Descarte o sobrenadante. Adicionar 1 mL de PBS para enxaguar o resíduo. Centrifugar novamente e descartar o sobrenadante para remover o corante não ligado.

Para microvesículas, centrifugar a 16.000 x g durante 30 minutos a quatro graus Celsius. Ressuspender o resíduo com 200 uL de PBS. Soltar 20 uL de suspensão sobre a lâmina e observá-la sob um microscópio de fluorescência.

Ressuspender vesículas extracelulares em 200 uL de PBS e, em seguida, misturar com solução de heparina em uma relação de volume de 10:1. Coloque o mouse no sistema de imagem da veia caudal. Pressione o interruptor para levantar a alavanca.

Com a ajuda de um ilustrador da veia da cauda, realize uma injeção sistemática da suspensão da vesícula extracelular através da veia da cauda. A análise da distribuição granulométrica utilizando NTA demonstrou que o tamanho dos exossomos das células-tronco mesenquimais humanas variou de 40 a 335 nm, com um pico de cerca de 100 nm. Além disso, o tamanho das microvesículas variou de 50 a 445 nm, com um tamanho de pico de 150 nm.

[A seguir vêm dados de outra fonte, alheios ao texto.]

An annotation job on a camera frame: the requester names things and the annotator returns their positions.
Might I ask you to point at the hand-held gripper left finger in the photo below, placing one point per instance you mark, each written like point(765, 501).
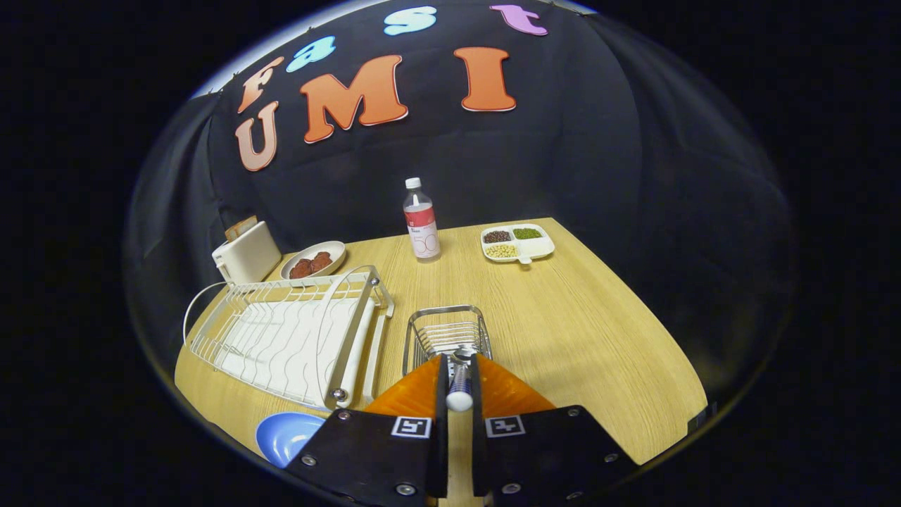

A caracterização morfológica dos exossomos mostrou que eles exibiram uma forma típica de taça. As vesículas extracelulares foram eficientemente marcadas por PKH26, o que foi observado pela visão grosseira como pellets marcados, bem como por microscopia fluorescente. O operador deve prestar atenção durante a coleta do sobrenadante, porque as células devem ser sopradas uniformemente para coletar completamente os EVs liberados retidos nas células-tronco mesenquimais indistintas.

A fim de verificar o sucesso da injeção, imagens in vivo da biodistribuição de EVs marcados com fluorescência ou cortes congelados de sítios específicos de enxertia tecidual podem ser realizadas.